[Saved data entries]
---+---
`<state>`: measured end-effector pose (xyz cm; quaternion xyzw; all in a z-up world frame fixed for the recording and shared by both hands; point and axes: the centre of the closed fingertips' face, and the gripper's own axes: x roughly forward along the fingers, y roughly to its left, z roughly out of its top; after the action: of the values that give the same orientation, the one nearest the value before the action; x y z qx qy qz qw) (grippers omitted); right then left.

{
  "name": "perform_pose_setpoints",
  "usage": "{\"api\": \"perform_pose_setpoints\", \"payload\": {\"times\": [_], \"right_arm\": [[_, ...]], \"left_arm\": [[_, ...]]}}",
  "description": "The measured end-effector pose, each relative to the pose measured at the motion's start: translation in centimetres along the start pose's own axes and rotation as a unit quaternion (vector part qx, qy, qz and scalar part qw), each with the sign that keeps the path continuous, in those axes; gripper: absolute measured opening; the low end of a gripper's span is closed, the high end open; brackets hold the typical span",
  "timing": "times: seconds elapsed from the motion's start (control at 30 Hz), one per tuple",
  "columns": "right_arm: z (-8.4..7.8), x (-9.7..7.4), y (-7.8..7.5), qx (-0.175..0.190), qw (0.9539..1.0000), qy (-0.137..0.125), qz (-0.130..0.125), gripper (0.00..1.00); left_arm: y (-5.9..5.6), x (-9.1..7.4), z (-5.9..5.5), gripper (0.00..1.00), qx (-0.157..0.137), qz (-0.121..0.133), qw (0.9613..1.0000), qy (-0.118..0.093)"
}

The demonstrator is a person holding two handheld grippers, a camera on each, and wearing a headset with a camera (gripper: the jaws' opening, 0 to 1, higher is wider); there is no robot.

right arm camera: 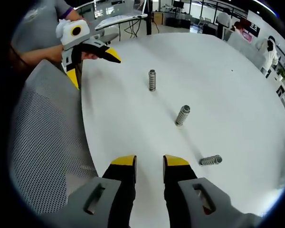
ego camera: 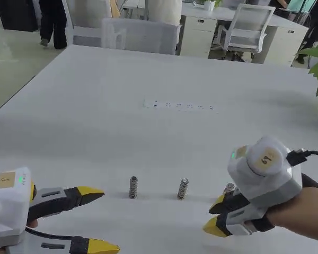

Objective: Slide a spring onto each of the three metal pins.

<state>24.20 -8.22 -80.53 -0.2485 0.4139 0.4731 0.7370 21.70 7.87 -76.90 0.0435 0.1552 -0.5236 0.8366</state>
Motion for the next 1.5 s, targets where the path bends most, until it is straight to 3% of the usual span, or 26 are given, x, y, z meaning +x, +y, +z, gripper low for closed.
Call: {"api": "perform_pose_setpoints", "payload": {"times": [0.23,0.63,0.97,1.5], "right_arm": [[-1.7,-1.9,-0.8,0.040,0.9981,-0.042,-0.024,0.22],[-3.8,-4.1,-1.7,0.082,0.9888,-0.111,-0.058,0.33],[-4.1,-5.5,-1.9,0.082,0.9755,-0.187,-0.081,0.41],[-4.4,-5.7,-2.2,0.082,0.9616,-0.242,-0.100,0.57]], "left_arm": [[-0.3,0.1,0.1,0.60,-0.003,0.002,1.0000,0.000],[-0.6,0.1,0.1,0.61,-0.008,0.004,1.0000,0.000],[-0.5,0.0,0.0,0.62,-0.016,0.010,0.9998,-0.004],[-0.6,-0.4,-0.4,0.66,-0.033,0.025,0.9991,-0.009]]}}
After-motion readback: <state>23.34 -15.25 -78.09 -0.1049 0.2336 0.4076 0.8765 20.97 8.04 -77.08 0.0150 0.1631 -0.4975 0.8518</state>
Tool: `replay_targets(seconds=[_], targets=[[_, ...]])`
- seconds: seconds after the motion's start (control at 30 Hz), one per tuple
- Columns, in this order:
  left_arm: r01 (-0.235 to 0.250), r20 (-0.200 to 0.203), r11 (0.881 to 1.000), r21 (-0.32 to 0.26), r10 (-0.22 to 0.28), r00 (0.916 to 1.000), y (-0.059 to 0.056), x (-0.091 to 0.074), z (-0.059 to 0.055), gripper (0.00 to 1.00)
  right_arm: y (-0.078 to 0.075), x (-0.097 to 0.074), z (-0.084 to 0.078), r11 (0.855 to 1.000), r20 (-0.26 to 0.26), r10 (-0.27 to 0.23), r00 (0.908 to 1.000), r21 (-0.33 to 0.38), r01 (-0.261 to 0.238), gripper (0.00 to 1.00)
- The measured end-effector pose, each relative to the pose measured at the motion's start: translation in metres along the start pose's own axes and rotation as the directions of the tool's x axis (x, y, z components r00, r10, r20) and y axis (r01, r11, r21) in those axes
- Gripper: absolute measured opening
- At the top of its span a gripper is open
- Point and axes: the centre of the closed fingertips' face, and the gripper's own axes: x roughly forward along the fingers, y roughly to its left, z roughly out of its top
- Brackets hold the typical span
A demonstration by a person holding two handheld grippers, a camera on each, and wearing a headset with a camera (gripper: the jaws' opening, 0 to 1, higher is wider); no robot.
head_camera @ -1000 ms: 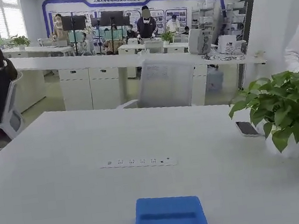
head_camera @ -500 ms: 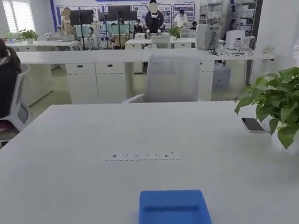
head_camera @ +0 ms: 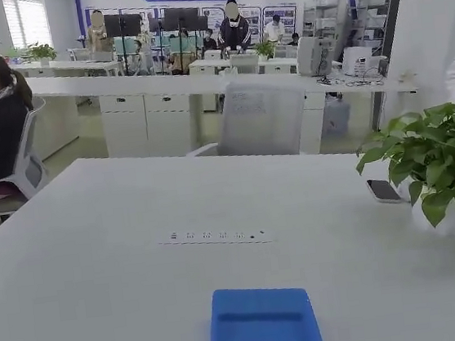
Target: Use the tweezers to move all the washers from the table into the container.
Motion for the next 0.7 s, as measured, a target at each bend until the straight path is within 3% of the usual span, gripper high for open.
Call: replay_targets(seconds=[0.7], targets=[[0.023, 0.005, 1.000, 0.005, -0.023, 0.9997, -0.0033, 0.0018, 0.0028, 0.97, -0.0023, 0.0029, -0.0025, 1.000, -0.015, -0.002, 0.9999, -0.006, 0.002, 0.95]])
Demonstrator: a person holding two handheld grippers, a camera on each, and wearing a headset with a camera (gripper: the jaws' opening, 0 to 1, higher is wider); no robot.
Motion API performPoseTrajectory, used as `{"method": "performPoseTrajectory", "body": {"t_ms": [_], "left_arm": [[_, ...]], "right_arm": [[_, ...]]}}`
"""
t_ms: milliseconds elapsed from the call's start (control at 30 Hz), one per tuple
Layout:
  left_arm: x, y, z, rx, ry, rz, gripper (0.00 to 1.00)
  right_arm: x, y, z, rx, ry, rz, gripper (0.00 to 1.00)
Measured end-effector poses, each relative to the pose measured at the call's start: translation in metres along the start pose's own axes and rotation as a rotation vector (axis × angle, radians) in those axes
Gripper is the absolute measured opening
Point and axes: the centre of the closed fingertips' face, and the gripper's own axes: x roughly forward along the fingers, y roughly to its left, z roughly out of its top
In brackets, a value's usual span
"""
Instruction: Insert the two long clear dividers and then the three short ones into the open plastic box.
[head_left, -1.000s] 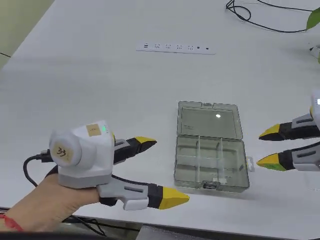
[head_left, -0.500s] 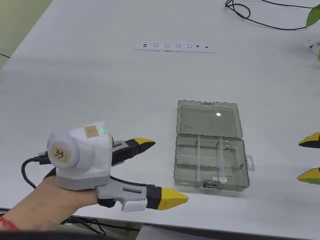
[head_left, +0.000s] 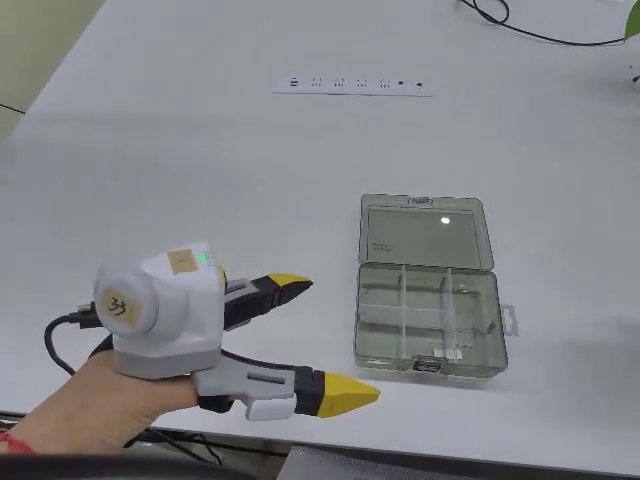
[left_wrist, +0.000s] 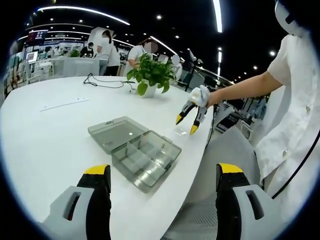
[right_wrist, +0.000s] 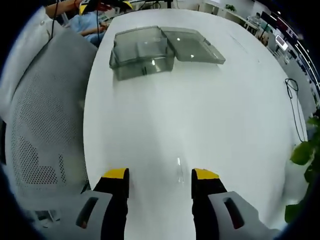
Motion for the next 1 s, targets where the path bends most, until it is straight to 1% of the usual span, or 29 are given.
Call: {"method": "performPoseTrajectory", "body": {"t_ms": [300,367,433,467,667,767,1000], "left_arm": [[0.0007,-0.0004,-0.002,-0.006,0.009,-0.001,0.88],[0.0007,-0.0002,-0.0017,-0.006,0.008,0.0,0.88],[0.0007,-0.0002,-0.0009,-0.009,0.006,0.0,0.88],[0.0008,-0.0004,-0.0006,-0.008,0.005,-0.001,0.88],[0.0022,0.0002,0.0,-0.007,0.002,-0.006,0.88],[0.0026,0.0006,-0.0002,-0.006,0.003,-0.007,0.88],[0.0013,0.0012,0.0003,-0.005,-0.001,-0.007,0.87]], "right_arm": [[0.0095,0.0007,-0.0088,-0.09,0.072,0.013,0.46],[0.0092,-0.0007,-0.0091,-0.106,0.076,0.007,0.46],[0.0088,-0.0014,-0.0094,-0.093,0.074,0.006,0.44],[0.0087,-0.0017,-0.0096,-0.103,0.075,0.004,0.43],[0.0084,-0.0008,-0.0097,-0.107,0.081,0.006,0.42],[0.0079,-0.0008,-0.0095,-0.116,0.084,0.005,0.33],[0.0089,-0.0009,-0.0104,-0.112,0.087,0.004,0.33]]}}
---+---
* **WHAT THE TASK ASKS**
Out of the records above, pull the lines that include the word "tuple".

* **OUTPUT BELOW**
  "timing": "times: seconds elapsed from the motion's start (control at 30 Hz), one per tuple",
- seconds: seconds after the motion's start (control at 30 Hz), one per tuple
t_ms: milliseconds elapsed from the call's start (control at 30 Hz), one per tuple

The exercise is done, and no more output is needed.